● PROBLEM STATEMENT:
The entire listing below is to be written out exactly, minus the pictures.
[[ DATASET CONTENT open ]]
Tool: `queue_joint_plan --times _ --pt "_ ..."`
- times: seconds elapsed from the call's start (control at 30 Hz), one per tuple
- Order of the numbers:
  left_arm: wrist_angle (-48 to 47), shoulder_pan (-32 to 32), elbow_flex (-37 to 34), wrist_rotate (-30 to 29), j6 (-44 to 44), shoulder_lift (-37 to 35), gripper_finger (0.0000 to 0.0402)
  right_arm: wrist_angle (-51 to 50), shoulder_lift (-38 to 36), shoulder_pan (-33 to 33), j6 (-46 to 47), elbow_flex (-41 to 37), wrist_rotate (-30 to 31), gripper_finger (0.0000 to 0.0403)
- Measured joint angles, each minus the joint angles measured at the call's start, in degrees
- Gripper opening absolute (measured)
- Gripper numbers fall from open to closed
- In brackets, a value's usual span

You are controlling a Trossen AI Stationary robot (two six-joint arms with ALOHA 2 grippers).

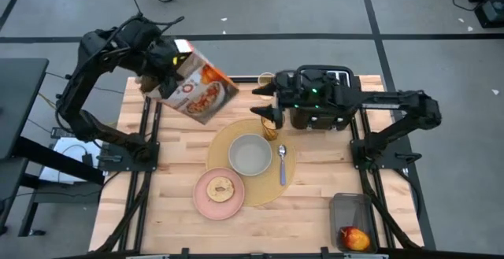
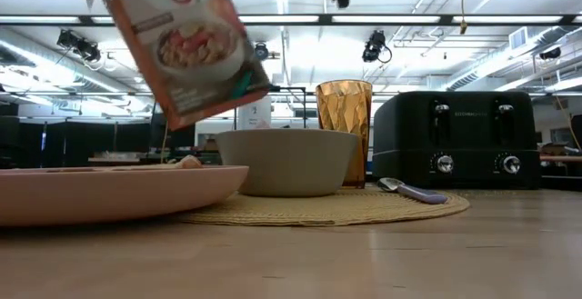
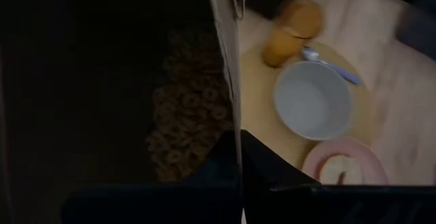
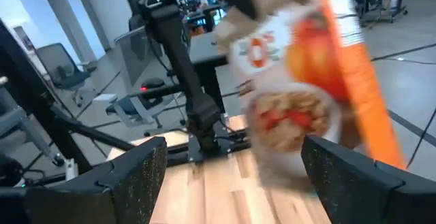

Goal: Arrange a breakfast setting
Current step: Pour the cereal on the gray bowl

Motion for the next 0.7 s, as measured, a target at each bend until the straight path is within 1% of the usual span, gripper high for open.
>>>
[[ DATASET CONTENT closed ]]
● OUTPUT:
Tool: `queue_joint_plan --times _ --pt "_ ..."`
- times: seconds elapsed from the call's start (control at 30 Hz), one per tuple
- Order of the numbers:
  left_arm: wrist_angle (-48 to 47), shoulder_pan (-32 to 32), elbow_flex (-37 to 34), wrist_rotate (-30 to 29), j6 (-44 to 44), shoulder_lift (-37 to 35), gripper_finger (0.0000 to 0.0402)
  right_arm: wrist_angle (-51 to 50), shoulder_lift (-38 to 36), shoulder_pan (-33 to 33), j6 (-46 to 47), elbow_flex (-41 to 37), wrist_rotate (-30 to 31), gripper_finger (0.0000 to 0.0403)
- Measured joint angles, each minus the joint angles measured at the call's start, in degrees
- Gripper opening absolute (measured)
- Gripper numbers fall from open to closed
- In brackets, a value's usual span

You are controlling a Trossen AI Stationary robot (two six-joint arms with ALOHA 2 grippers).


Goal: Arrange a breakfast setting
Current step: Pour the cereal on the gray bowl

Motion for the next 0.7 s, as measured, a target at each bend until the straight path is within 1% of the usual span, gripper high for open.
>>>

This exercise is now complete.